**WORK ORDER:** The output is the lines below from the one with "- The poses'" through the one with "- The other", both included, printed exactly and with no other line.

**PROVIDED RECORDS:**
- - - - -

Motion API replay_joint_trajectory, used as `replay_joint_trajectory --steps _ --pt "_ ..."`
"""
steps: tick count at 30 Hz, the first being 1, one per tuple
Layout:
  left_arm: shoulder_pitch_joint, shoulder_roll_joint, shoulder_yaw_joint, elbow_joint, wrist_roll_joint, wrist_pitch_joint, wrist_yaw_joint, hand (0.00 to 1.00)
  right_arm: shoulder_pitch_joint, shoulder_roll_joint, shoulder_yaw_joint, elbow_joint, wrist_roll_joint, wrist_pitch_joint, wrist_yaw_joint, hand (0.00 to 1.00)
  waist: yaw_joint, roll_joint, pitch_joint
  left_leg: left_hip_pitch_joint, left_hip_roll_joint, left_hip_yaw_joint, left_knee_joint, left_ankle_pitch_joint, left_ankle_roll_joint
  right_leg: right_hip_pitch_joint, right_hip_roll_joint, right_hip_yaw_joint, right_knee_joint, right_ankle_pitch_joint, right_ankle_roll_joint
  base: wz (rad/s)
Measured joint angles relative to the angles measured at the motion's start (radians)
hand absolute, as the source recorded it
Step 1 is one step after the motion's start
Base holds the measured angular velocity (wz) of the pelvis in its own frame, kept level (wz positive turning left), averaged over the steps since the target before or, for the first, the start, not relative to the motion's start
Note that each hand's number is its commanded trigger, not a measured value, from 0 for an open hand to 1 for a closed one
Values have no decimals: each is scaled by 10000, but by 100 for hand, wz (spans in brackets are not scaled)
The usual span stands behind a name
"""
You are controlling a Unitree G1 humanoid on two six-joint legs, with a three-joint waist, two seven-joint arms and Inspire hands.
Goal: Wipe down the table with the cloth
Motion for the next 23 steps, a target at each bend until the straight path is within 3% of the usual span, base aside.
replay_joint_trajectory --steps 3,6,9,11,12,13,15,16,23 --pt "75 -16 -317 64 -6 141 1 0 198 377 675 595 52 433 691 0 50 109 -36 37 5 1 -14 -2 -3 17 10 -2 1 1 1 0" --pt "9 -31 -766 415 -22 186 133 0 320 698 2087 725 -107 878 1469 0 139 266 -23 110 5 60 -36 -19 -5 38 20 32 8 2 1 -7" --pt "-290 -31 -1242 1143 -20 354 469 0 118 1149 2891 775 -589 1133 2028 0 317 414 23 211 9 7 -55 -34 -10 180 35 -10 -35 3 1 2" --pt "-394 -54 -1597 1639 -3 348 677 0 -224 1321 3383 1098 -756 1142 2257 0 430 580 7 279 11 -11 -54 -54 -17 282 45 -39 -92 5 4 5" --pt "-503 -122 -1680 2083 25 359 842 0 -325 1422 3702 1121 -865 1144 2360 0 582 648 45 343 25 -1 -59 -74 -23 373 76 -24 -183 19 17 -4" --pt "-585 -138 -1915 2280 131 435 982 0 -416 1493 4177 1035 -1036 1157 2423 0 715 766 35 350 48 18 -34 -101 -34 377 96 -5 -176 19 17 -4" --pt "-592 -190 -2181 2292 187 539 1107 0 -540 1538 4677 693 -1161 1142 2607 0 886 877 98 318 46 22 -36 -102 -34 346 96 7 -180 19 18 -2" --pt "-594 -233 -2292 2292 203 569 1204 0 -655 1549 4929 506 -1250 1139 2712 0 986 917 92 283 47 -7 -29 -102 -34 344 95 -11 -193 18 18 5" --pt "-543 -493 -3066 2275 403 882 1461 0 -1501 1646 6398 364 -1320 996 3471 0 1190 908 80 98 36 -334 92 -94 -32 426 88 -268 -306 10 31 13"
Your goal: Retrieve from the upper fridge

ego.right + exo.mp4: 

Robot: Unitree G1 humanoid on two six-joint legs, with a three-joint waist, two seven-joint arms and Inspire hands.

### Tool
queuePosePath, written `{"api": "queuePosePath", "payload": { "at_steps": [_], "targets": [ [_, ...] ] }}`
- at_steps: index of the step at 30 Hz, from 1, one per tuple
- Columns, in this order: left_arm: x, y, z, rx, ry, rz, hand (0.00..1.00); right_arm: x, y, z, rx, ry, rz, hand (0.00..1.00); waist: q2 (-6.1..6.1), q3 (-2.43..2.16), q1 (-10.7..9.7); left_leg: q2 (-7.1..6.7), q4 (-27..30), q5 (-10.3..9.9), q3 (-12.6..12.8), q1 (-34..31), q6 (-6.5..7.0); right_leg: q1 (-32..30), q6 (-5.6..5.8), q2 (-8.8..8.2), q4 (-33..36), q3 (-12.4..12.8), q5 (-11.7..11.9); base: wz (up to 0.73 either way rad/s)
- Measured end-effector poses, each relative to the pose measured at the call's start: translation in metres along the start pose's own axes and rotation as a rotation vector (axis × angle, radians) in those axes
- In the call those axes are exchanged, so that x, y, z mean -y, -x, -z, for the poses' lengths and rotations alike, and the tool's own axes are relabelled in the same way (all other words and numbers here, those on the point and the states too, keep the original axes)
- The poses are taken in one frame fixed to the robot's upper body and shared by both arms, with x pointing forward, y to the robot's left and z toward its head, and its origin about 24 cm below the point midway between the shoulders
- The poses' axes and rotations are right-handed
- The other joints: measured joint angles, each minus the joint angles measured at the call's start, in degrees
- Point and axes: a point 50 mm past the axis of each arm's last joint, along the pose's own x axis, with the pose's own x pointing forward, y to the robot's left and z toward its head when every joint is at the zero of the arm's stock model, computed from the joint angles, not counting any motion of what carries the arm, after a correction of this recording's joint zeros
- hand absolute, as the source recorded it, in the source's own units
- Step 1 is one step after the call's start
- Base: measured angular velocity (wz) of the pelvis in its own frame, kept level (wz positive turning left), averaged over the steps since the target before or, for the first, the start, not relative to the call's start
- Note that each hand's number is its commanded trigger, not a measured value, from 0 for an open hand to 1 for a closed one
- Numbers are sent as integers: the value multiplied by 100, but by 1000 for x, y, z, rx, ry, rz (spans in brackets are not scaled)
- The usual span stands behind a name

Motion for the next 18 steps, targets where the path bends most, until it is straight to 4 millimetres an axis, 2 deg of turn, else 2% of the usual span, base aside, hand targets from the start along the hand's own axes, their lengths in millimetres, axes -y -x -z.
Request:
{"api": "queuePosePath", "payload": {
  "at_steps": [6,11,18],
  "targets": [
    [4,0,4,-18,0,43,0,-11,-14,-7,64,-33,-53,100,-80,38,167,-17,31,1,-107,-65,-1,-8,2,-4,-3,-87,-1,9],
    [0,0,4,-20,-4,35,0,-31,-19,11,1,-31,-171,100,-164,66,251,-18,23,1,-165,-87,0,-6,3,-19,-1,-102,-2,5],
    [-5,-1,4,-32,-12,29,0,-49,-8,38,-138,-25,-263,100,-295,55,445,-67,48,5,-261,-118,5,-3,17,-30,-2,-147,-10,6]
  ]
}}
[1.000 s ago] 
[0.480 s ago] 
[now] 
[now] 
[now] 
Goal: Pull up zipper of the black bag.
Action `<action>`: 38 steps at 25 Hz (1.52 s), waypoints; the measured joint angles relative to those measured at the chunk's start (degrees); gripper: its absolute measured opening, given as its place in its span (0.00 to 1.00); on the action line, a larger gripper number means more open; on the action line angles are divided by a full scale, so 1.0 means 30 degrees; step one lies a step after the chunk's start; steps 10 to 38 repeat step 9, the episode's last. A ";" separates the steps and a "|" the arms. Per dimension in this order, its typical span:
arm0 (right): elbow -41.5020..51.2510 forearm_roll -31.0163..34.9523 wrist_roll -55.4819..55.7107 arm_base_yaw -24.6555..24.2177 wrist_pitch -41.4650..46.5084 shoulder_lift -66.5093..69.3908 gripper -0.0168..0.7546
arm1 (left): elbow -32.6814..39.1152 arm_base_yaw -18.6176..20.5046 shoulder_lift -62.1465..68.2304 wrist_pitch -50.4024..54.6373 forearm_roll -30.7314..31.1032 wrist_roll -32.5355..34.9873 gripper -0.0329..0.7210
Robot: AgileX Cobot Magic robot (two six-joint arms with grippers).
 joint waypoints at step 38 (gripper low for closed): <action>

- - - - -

**TASK RESPONSE:**
- The poses' axes and rotations are right-handed
- The other joints: measured joint angles, each minus the joint angles measured at the call's start, in degrees

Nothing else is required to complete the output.